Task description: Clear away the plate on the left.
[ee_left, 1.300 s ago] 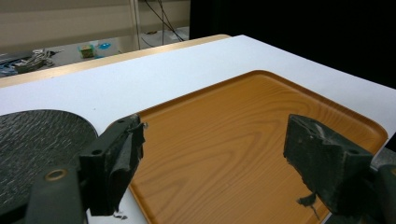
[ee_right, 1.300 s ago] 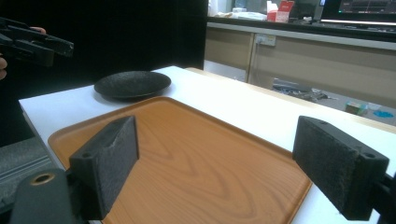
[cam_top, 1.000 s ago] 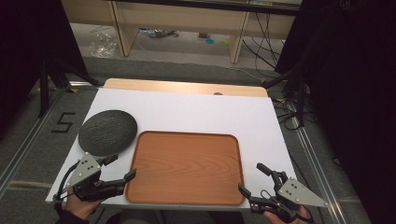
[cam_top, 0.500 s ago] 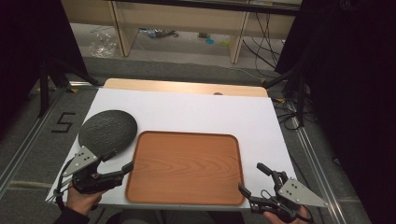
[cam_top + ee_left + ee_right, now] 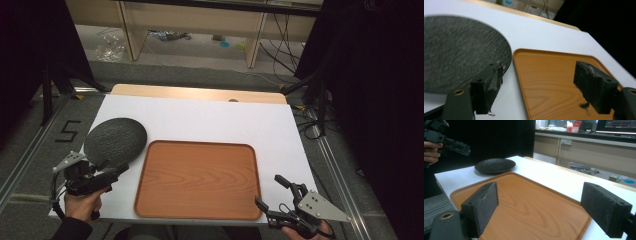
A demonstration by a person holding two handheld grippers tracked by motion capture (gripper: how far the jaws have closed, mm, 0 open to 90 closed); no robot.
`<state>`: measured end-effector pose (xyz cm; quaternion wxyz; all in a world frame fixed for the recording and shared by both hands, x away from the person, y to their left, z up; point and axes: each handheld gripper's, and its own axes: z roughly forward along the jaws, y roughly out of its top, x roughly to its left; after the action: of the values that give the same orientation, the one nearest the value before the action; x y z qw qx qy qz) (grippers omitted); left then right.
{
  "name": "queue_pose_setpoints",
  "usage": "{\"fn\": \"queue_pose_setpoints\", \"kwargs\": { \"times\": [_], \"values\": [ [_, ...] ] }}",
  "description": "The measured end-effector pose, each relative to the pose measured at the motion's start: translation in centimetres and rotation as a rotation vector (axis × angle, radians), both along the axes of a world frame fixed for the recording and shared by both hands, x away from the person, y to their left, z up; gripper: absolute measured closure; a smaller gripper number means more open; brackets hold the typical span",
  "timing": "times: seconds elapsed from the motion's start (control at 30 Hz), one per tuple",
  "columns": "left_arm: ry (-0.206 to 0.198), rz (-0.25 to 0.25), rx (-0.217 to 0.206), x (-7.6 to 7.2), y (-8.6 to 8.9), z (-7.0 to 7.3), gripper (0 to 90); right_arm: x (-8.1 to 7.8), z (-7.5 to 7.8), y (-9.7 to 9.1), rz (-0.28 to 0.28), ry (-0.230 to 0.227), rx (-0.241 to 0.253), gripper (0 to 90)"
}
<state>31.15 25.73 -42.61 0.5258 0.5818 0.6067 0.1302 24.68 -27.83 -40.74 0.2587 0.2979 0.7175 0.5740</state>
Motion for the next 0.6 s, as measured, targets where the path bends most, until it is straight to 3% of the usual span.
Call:
{"fn": "queue_pose_setpoints", "kwargs": {
  "times": [0.03, 0.07, 0.1, 0.13, 0.17, 0.2, 0.23, 0.3, 0.5, 0.6],
  "values": [
    [0.0, 0.0, 0.0, 0.0, 0.0, 0.0, 23.3, 0.0, 0.0, 0.0, 0.0, 0.0, 0.0, 15.5],
    [0.063, 0.037, -0.083, 0.4, 0.9, -0.7, 23.8, 0.1, 0.0, 0.1, -0.001, -0.011, 0.014, 15.5],
    [0.063, 0.037, -0.083, 0.4, 0.9, -0.7, 24.3, 0.1, 0.0, 0.1, -0.001, -0.011, 0.014, 15.5],
    [0.099, 0.075, -0.164, 0.7, 1.8, -1.5, 25.2, 0.0, 0.0, 0.1, -0.003, -0.004, 0.004, 15.5],
    [0.099, 0.075, -0.164, 0.7, 1.8, -1.5, 25.8, 0.0, 0.0, 0.0, -0.004, -0.003, 0.003, 15.5],
    [0.144, 0.104, -0.226, 0.9, 2.5, -2.0, 25.9, 0.1, 0.0, 0.1, -0.01, -0.009, 0.01, 15.5],
    [0.144, 0.104, -0.226, 0.9, 2.5, -2.0, 26.2, 0.1, 0.0, 0.1, -0.01, -0.009, 0.01, 15.5],
    [0.161, 0.13, -0.277, 1.0, 3.0, -2.5, 26.3, 0.0, 0.0, 0.0, -0.002, -0.003, 0.002, 15.5],
    [0.198, 0.16, -0.309, 1.4, 3.5, -3.1, 27.7, 0.0, 0.0, 0.1, -0.006, -0.01, 0.009, 15.5],
    [0.221, 0.171, -0.345, 1.7, 3.7, -3.6, 28.2, 0.1, 0.0, 0.1, -0.009, -0.013, 0.011, 15.5]
  ]
}}
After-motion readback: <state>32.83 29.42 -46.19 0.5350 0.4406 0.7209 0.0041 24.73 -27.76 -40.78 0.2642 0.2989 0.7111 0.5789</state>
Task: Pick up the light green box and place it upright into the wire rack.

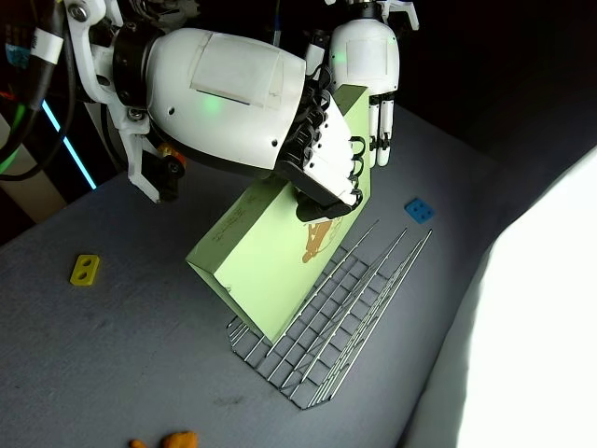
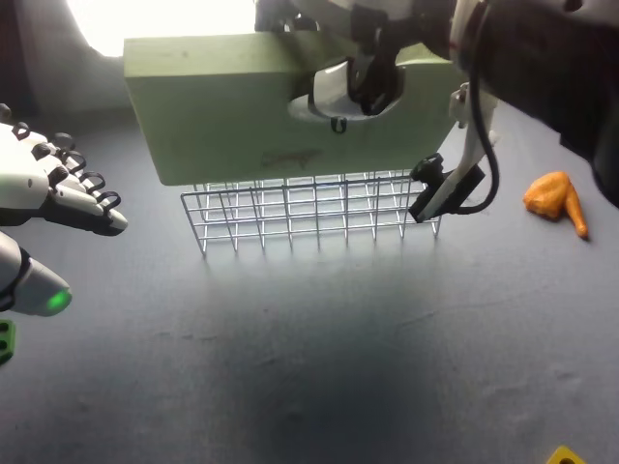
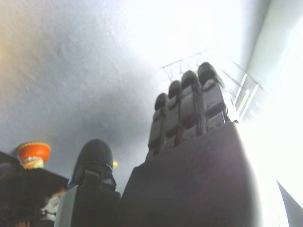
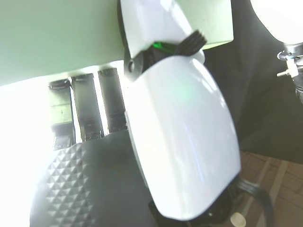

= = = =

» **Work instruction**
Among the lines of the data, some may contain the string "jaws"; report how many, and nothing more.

» **Answer to the exercise**
2